1. The execution of the program is slower.

2. Memory consumption is more.

Assembler

Programmers found it difficult to write or read programs in machine language. They begin to use a mnemonic (symbols) for each machine instruction, which they would subsequently translate into machine language. Such a mnemonic machine language is now called an assembly language.

Programs known as assembler were written to automate the translation of assembly language in to machine language. The input to an assembler program is called source program, the output is a machine language translation (object program).

Loader

The loader is special program that takes input of object code from linker, loads it to main memory, and prepares this code for execution by computer.

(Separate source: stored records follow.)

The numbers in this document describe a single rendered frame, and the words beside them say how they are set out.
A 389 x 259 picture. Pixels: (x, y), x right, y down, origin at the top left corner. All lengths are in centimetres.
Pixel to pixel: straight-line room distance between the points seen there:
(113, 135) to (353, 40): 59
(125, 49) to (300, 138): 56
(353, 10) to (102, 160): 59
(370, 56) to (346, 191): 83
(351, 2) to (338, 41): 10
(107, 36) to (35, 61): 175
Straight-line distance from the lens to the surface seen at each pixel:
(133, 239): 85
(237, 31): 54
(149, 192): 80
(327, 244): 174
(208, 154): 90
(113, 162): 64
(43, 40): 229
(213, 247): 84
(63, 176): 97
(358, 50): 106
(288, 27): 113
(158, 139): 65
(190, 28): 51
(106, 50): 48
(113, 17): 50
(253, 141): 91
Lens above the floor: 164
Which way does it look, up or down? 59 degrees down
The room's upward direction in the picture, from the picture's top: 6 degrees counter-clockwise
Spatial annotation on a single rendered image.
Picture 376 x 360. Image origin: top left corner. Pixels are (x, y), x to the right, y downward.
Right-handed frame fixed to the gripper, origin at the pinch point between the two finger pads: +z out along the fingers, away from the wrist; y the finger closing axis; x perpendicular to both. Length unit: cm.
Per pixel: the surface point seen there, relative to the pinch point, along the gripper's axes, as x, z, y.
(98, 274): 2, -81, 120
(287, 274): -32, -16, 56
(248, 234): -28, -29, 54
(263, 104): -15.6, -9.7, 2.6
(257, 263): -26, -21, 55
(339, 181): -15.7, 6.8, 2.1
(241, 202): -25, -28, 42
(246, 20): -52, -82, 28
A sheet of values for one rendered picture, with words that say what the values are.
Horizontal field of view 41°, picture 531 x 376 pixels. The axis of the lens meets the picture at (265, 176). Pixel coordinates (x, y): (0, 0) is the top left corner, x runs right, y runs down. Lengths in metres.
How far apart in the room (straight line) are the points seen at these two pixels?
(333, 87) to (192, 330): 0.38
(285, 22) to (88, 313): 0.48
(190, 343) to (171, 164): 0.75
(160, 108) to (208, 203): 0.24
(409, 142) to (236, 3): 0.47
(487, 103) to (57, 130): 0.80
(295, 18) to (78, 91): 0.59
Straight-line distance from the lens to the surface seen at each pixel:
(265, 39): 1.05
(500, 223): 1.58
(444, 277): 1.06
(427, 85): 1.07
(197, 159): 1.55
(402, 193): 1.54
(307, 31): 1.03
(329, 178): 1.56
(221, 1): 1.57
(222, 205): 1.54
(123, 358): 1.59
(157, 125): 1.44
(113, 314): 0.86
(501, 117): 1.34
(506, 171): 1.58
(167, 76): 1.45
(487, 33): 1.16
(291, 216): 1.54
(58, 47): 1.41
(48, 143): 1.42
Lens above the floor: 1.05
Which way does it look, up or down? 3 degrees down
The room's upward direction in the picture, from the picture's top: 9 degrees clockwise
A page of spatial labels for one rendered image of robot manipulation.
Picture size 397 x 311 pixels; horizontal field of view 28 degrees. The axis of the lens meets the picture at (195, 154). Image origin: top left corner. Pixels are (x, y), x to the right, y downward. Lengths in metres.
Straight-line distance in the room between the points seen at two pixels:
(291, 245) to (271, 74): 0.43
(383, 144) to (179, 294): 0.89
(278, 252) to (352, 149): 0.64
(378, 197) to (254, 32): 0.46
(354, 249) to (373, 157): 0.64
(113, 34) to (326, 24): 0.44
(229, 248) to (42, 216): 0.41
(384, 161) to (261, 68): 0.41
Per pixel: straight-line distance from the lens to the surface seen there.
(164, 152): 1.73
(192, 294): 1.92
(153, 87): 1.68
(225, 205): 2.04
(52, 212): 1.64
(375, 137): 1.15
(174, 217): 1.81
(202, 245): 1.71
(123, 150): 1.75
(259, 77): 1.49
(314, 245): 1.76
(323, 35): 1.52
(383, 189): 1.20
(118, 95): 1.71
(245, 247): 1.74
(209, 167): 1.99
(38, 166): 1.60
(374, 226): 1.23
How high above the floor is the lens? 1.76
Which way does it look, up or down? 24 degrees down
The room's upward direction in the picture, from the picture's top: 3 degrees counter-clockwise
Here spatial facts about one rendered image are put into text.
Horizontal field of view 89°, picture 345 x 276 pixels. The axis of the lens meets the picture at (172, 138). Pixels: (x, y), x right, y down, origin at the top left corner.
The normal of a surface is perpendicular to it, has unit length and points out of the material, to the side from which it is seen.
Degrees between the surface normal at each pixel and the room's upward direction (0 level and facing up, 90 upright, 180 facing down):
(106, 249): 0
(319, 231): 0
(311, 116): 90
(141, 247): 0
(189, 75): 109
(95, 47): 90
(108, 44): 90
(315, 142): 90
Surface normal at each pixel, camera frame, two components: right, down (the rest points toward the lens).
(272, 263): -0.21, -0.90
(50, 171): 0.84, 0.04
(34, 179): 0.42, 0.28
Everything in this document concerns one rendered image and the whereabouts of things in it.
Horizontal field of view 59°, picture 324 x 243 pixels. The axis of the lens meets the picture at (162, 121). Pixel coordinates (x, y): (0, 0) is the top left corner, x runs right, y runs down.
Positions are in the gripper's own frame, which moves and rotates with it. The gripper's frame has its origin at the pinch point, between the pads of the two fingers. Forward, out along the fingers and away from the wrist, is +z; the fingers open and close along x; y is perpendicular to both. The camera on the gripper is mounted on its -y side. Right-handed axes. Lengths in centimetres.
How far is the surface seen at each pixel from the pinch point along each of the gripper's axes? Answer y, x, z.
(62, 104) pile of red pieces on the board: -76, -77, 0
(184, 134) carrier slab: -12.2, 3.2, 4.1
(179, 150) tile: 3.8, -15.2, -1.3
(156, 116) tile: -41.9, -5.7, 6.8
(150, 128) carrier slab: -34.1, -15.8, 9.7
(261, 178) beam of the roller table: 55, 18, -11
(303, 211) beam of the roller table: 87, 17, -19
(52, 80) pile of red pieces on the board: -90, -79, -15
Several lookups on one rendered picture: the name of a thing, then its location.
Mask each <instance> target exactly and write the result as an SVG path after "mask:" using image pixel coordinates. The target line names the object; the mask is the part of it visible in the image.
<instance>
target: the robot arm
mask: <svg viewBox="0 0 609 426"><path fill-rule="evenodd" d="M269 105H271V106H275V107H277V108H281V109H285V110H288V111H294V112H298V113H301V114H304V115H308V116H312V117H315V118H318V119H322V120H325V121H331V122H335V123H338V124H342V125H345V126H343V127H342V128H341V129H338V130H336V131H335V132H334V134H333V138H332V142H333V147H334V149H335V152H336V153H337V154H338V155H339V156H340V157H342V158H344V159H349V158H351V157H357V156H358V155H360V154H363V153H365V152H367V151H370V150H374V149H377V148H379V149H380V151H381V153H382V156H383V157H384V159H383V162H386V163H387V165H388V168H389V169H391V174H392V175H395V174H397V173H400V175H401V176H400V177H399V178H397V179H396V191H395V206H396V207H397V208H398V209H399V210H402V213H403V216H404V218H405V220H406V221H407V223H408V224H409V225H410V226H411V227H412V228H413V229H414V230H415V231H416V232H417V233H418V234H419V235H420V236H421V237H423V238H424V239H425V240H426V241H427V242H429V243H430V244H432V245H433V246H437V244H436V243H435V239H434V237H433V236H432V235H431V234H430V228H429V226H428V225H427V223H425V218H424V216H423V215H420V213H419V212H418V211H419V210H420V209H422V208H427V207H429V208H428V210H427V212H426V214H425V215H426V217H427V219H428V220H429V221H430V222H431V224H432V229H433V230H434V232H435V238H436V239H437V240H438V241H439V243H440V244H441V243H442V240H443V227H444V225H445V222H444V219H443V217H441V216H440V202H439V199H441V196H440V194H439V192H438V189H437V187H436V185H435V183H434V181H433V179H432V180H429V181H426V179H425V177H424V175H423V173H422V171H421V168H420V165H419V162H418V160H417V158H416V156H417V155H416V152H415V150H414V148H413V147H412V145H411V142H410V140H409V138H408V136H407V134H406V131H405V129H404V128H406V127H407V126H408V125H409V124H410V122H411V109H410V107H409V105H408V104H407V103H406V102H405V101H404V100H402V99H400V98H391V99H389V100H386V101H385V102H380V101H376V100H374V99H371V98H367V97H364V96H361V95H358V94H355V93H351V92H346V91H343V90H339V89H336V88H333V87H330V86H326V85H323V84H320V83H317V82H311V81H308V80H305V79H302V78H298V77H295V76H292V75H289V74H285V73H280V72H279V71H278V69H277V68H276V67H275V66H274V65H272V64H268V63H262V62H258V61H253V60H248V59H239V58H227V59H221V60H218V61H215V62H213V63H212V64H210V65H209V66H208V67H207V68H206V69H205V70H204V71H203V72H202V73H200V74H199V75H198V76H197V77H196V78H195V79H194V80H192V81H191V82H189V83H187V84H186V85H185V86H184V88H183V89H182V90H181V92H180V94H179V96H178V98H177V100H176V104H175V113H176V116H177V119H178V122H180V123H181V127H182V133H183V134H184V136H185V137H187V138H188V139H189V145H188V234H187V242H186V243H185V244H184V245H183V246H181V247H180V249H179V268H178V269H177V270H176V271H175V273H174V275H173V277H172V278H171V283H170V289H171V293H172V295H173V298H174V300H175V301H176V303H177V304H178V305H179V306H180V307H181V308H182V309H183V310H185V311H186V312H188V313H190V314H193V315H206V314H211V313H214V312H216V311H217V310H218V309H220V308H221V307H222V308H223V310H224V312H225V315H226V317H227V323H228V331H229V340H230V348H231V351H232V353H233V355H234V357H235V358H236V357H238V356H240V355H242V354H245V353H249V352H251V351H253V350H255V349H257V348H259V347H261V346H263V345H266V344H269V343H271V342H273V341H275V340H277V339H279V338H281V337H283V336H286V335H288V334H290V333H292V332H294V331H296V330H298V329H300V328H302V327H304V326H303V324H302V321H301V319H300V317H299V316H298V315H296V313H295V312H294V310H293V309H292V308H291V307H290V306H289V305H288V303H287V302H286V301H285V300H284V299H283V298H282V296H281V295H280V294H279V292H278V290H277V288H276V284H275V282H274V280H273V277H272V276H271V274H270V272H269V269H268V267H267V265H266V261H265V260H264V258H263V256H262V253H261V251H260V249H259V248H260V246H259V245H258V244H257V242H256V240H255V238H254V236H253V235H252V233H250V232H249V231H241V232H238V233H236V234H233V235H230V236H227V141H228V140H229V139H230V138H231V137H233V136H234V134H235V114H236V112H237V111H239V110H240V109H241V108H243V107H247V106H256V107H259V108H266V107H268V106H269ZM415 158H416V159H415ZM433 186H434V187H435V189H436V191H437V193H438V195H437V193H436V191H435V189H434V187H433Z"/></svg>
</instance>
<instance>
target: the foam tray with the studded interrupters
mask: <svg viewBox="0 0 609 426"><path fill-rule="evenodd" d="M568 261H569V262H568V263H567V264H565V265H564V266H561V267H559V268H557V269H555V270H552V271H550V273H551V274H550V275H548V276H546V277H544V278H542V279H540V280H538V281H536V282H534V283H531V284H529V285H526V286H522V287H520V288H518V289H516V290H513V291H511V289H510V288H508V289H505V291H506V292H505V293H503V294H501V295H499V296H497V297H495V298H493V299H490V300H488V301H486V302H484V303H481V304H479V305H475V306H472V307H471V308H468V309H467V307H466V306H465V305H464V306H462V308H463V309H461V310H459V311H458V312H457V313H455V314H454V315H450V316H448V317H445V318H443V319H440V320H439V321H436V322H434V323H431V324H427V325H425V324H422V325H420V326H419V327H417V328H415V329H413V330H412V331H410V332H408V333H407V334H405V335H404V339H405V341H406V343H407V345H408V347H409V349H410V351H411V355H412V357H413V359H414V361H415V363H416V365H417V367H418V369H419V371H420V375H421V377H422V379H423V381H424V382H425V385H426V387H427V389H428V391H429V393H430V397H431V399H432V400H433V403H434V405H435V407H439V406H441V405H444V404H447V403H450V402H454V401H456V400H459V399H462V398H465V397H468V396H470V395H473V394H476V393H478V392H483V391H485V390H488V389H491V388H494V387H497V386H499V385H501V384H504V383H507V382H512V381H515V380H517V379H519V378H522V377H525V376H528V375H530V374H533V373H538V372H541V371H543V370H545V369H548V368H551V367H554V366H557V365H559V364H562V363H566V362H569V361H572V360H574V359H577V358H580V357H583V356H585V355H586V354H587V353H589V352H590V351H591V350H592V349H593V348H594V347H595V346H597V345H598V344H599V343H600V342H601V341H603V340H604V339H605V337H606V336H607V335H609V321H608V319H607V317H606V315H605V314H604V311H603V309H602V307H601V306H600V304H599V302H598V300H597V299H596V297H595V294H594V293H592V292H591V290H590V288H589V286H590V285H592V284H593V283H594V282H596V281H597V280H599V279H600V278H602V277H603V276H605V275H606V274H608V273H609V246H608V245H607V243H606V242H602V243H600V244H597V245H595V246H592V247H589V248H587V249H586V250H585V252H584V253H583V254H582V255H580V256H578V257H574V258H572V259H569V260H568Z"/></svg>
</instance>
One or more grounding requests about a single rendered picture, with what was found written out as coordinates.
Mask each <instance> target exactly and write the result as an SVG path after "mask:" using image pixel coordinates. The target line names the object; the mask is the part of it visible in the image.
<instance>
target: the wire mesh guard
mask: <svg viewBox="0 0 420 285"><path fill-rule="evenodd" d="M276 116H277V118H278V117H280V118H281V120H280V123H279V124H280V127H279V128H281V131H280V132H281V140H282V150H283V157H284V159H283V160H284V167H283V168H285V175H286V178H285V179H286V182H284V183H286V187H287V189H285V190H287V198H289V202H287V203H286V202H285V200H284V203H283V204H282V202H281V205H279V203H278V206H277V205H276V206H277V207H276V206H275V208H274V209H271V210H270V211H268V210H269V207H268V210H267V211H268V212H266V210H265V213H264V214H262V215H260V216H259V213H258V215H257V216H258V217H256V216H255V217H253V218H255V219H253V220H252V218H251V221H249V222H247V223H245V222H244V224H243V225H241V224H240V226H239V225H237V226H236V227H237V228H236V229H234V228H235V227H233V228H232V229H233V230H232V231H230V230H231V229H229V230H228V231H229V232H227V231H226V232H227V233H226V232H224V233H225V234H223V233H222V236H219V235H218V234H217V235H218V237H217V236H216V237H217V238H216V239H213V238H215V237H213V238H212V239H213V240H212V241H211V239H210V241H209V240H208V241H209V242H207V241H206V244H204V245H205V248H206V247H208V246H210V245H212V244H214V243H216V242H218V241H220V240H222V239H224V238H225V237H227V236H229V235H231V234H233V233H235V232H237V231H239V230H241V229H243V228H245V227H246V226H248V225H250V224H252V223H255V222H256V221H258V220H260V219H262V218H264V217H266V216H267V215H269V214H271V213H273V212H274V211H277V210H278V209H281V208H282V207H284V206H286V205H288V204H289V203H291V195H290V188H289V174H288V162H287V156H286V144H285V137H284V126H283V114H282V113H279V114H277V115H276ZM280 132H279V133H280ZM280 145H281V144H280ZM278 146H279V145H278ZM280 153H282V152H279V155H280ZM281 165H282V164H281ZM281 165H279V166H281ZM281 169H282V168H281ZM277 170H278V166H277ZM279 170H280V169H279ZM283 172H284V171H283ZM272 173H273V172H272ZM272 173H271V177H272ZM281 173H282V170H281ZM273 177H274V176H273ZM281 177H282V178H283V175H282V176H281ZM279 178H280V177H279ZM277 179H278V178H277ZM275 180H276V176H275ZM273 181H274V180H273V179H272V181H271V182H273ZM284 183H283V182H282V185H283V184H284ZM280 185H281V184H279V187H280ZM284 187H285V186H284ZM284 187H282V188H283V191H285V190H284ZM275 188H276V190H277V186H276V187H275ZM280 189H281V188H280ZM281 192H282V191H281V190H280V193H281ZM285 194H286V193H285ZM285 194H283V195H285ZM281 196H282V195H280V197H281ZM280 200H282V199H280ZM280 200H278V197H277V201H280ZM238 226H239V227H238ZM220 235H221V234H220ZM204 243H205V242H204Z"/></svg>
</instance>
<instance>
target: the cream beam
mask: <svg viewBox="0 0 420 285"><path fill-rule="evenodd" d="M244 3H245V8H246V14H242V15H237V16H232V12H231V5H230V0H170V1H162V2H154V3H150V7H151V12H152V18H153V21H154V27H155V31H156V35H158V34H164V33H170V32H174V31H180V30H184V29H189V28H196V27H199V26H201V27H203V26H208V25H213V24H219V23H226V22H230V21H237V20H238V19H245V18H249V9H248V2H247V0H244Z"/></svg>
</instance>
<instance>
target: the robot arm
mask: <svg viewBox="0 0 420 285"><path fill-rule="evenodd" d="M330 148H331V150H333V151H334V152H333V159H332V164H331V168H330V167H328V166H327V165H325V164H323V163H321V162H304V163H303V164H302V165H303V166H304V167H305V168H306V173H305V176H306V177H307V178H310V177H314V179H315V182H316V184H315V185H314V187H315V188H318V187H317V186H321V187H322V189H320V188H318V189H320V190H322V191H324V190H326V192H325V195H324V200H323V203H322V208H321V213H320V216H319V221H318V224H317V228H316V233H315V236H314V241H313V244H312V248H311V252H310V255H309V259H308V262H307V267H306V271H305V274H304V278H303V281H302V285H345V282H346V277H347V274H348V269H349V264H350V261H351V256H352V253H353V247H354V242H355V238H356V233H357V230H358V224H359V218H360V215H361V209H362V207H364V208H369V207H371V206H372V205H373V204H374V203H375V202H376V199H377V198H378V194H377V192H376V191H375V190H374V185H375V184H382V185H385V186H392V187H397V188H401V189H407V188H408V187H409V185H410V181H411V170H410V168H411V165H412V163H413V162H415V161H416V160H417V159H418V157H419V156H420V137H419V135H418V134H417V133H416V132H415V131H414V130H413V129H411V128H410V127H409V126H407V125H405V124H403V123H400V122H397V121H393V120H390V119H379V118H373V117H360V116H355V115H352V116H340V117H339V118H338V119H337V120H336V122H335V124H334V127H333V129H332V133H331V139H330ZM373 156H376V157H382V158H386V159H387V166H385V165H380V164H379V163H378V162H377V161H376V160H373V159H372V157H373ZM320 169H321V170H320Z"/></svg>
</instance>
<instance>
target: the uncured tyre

Once the assembler procedures an object program, that program must be placed into memory and executed. The assembler could place the object program directly in memory and transfer control to it, thereby causing the machine language program to be execute. This would waste core by leaving the assembler in memory while the user’s program was being executed. Also the programmer would have to retranslate his program with each execution, thus wasting translation time. To over come this problems of wasted translation time and memory. System programmers developed another component called loader.

“A loader is a program that places programs into memory and prepares them for execution.” It would be more efficient if subroutines could be translated into object form the loader could relocate directly behind the user’s program. The task of adjusting programs o they may be placed in arbitrary core locations is called relocation. Relocation loaders perform four functions.

Loaders Scheme or types of Loader:

Based on the above four functions the loader is divided into different types, they are

i. Compile and go loader or Assemble and go loader

ii. General loader scheme

iii. Absolute loader

iv. Direct linking loader

v. Relocating loader

vi. Dynamic linking loader

Linker

Linker is a program in a system which helps to link a object modules of program into a single object file. It performs the process of linking. Linker are also called link editors. Linking is process of collecting and maintaining piece of code and data into a single file. Linker also link a particular module into system library. It takes object modules from assembler as input and forms an executable file as output for loader.

Linking is performed at the last step in compiling a program.


Source code -> compiler -> Assembler -> Object code -> Linker -> Executable file -> Loader

Linking is of two types:

1. Static Linking –

It is performed during the compilation of source program. Linking is performed before execution in static linking.

Static linker perform two major task:

1. Symbol resolution – It associates each symbol reference with exactly one symbol definition .Every symbol have predefined task.

2. Relocation – It relocate code and data section and modify symbol references to the relocated memory location

1. Dynamic Linking –

Dynamic linking is performed during the run time. This linking is accomplished by placing the name of a shareable library in the executable image. There is more chances of error and failure chances.

Cross-Compiler

A compiler that runs on platform and is capable of generating executable code for platform is called a cross-compiler.

Source-to-source Compiler

A compiler that takes the source code of one programming language and translates it into the source code of another programming language is called a source-to-source compiler.

Compiler Writing Tool

Number of tools has been developed in helping to construct compilers. Tools range from scanner and parser generators to complex systems, called compiler-compilers, compiler-generators or translator-writing systems.

The input specification for these systems may contain:

1. A description of the lexical and syntactic structure of the source languages.

2. A description of what output is to be generated for each source language construct.

3. A description of the target machine.

The principle aids provided by the compiler-compilers are:

1. For Scanner Generator the Regular Expression is being used.

2. For Parser Generator the Context Free Grammars are used.